[Task objective] Leaving out the images, please reproduce each line below exactly.
-------- Source data
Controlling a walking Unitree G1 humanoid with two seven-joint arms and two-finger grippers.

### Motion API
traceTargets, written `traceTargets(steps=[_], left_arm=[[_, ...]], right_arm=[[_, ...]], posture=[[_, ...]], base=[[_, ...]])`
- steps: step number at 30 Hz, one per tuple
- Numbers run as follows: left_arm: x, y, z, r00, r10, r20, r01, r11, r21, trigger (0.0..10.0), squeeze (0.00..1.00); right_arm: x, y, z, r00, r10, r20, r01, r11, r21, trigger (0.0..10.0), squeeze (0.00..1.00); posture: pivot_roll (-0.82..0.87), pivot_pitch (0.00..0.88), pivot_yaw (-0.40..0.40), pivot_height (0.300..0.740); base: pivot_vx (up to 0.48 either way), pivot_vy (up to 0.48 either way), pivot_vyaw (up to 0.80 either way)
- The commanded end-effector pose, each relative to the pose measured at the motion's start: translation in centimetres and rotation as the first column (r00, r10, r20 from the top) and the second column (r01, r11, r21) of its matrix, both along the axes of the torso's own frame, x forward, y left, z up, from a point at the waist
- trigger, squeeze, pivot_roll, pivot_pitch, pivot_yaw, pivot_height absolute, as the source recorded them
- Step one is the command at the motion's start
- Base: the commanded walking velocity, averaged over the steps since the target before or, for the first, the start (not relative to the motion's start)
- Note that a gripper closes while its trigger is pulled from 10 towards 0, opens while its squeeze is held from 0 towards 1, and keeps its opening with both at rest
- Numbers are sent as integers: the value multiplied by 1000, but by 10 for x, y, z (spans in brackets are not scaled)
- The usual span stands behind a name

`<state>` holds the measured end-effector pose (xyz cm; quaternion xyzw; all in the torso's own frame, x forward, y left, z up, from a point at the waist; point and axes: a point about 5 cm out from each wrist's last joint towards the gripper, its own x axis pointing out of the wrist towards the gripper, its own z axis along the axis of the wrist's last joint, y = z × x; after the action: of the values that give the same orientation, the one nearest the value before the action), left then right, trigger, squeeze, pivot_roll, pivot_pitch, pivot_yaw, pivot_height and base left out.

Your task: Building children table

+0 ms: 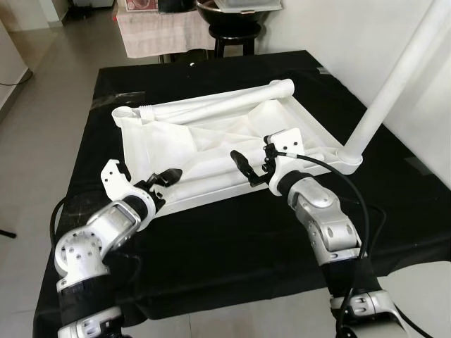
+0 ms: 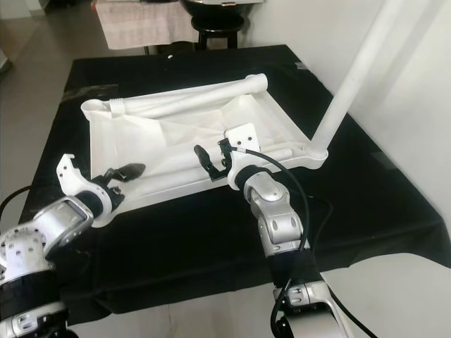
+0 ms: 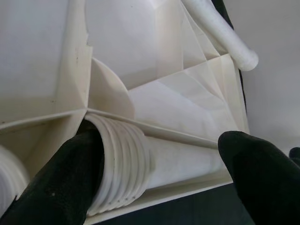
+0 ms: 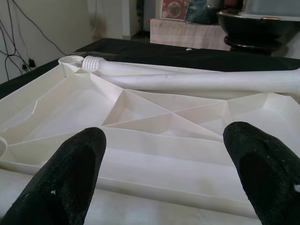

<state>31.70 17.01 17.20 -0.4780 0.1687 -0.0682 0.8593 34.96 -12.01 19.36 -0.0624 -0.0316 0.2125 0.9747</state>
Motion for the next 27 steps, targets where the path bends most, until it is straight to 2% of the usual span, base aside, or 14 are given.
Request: traceTargets(steps=[1, 2, 3, 4, 6, 9, 10, 11, 12, 18, 27], left_arm=[[3, -7, -2, 998, -65, 3, 65, 997, -53, 10000, 0], [6, -14, -8, 990, -142, -19, 140, 985, -96, 10000, 0], [6, -14, -8, 990, -142, -19, 140, 985, -96, 10000, 0], [7, -19, -12, 980, -196, -34, 190, 974, -126, 10000, 0], [7, -19, -12, 980, -196, -34, 190, 974, -126, 10000, 0], [6, -26, -23, 956, -284, -76, 271, 950, -155, 10000, 0], [6, -26, -23, 956, -284, -76, 271, 950, -155, 10000, 0], [5, -28, -24, 944, -320, -78, 305, 938, -163, 2235, 0], [4, -31, -24, 933, -352, -73, 336, 926, -175, 0, 0], [-1, -35, -23, 904, -423, -66, 406, 896, -182, 0, 0], [-5, -29, -32, 892, -442, -99, 420, 889, -179, 0, 0]], right_arm=[[0, 1, 4, 1000, 6, 2, -6, 1000, 5, 10000, 0], [-1, 0, 5, 1000, 6, 5, -6, 1000, 4, 10000, 0], [-1, 0, 5, 1000, 6, 5, -6, 1000, 4, 10000, 0], [-1, 0, 6, 1000, 5, 7, -5, 1000, 3, 10000, 0], [-1, 0, 6, 1000, 5, 7, -5, 1000, 3, 10000, 0], [-1, 0, 7, 1000, 4, 11, -4, 1000, 5, 10000, 0], [-1, 0, 7, 1000, 4, 11, -4, 1000, 5, 10000, 0], [-1, 0, 8, 1000, 3, 13, -3, 1000, 6, 10000, 0], [-1, -1, 8, 1000, 1, 15, -1, 1000, 7, 10000, 0], [-1, 0, 10, 1000, 1, 19, -1, 1000, 11, 10000, 0], [-1, 1, 12, 1000, -2, 26, 1, 1000, 20, 10000, 0]], posture=[[-208, 141, -14, 740], [-211, 142, -13, 740], [-211, 142, -13, 740], [-211, 142, -13, 740], [-211, 142, -13, 740], [-217, 145, -7, 740], [-217, 145, -7, 740], [-217, 146, -6, 740], [-215, 146, -4, 740], [-211, 145, -1, 740], [-206, 139, 6, 740]], base=[[0, 0, 0], [0, 0, 0], [0, 0, 0], [0, 0, 0], [0, 0, 0], [0, 0, 0], [0, 0, 0], [0, 0, 0], [0, 0, 0], [0, 0, 0], [0, 0, 0]])
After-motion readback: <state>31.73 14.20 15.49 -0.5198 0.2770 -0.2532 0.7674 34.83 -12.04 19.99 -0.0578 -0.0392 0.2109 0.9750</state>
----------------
[Written answer]
Controlling a walking Unitree G1 humanoid with two seven-joint arms and two-finger grippers.

### Motion API
traceTargets, written `traceTargets(steps=[_], left_arm=[[_, ...]], right_arm=[[_, ...]], posture=[[_, ...]], base=[[_, ...]])`
- steps: step number at 30 Hz, one per tuple
- Numbers run as follows: left_arm: x, y, z, r00, r10, r20, r01, r11, r21, trigger (0.0..10.0), squeeze (0.00..1.00); right_arm: x, y, z, r00, r10, r20, r01, r11, r21, trigger (0.0..10.0), squeeze (0.00..1.00); posture: pivot_roll (-0.82..0.87), pivot_pitch (0.00..0.88), pivot_yaw (-0.40..0.40), pivot_height (0.300..0.740); base: pivot_vx (up to 0.48 either way), pivot_vy (up to 0.48 either way), pivot_vyaw (up to 0.80 either way)
- The commanded end-effector pose, each relative to the pose measured at the motion's start: translation in centimetres and rotation as the first column (r00, r10, r20 from the top) and the second column (r01, r11, r21) of its matrix, both along the axes of the torso's own frame, x forward, y left, z up, from a point at the waist
- trigger, squeeze, pivot_roll, pivot_pitch, pivot_yaw, pivot_height absolute, as the source recorded them
- Step one is the command at the motion's start
- Base: the commanded walking velocity, averaged over the steps since the target before or, for the first, the start (not relative to the motion's start)
- Note that a gripper closes while its trigger is pulled from 10 towards 0, opens while its squeeze is held from 0 towards 1, and keeps its opening with both at rest
- Numbers are sent as integers: the value multiplied by 1000, but by 10 for x, y, z (spans in brackets are not scaled)
- The usual span stands behind a name

`<state>` holds the measured end-effector pose (xyz cm; quaternion xyzw; all in the torso's own frame, x forward, y left, z up, from a point at the waist; point and axes: a point about 5 cm out from each wrist's last joint towards the gripper, its own x axis pointing out of the wrist towards the gripper, its own z axis along the axis of the wrist's last joint, y = z × x; after the action: of the values that give the same orientation, the one nearest the value before the action), left then right, trigger, squeeze, pivot_roll, pivot_pitch, pivot_yaw, pivot_height and base left out.

Your task: Building children table

+0 ms: 
+0 ms: 
+0 ms: 
+0 ms: 

<state>31.70 17.01 17.20 -0.4780 0.1687 -0.0682 0.8593 34.96 -12.01 19.36 -0.0624 -0.0316 0.2125 0.9747</state>
Motion for the next 27 steps, targets where the path bends most, until it is straight to 2% of the usual span, base aside, or 14 are given.
Request: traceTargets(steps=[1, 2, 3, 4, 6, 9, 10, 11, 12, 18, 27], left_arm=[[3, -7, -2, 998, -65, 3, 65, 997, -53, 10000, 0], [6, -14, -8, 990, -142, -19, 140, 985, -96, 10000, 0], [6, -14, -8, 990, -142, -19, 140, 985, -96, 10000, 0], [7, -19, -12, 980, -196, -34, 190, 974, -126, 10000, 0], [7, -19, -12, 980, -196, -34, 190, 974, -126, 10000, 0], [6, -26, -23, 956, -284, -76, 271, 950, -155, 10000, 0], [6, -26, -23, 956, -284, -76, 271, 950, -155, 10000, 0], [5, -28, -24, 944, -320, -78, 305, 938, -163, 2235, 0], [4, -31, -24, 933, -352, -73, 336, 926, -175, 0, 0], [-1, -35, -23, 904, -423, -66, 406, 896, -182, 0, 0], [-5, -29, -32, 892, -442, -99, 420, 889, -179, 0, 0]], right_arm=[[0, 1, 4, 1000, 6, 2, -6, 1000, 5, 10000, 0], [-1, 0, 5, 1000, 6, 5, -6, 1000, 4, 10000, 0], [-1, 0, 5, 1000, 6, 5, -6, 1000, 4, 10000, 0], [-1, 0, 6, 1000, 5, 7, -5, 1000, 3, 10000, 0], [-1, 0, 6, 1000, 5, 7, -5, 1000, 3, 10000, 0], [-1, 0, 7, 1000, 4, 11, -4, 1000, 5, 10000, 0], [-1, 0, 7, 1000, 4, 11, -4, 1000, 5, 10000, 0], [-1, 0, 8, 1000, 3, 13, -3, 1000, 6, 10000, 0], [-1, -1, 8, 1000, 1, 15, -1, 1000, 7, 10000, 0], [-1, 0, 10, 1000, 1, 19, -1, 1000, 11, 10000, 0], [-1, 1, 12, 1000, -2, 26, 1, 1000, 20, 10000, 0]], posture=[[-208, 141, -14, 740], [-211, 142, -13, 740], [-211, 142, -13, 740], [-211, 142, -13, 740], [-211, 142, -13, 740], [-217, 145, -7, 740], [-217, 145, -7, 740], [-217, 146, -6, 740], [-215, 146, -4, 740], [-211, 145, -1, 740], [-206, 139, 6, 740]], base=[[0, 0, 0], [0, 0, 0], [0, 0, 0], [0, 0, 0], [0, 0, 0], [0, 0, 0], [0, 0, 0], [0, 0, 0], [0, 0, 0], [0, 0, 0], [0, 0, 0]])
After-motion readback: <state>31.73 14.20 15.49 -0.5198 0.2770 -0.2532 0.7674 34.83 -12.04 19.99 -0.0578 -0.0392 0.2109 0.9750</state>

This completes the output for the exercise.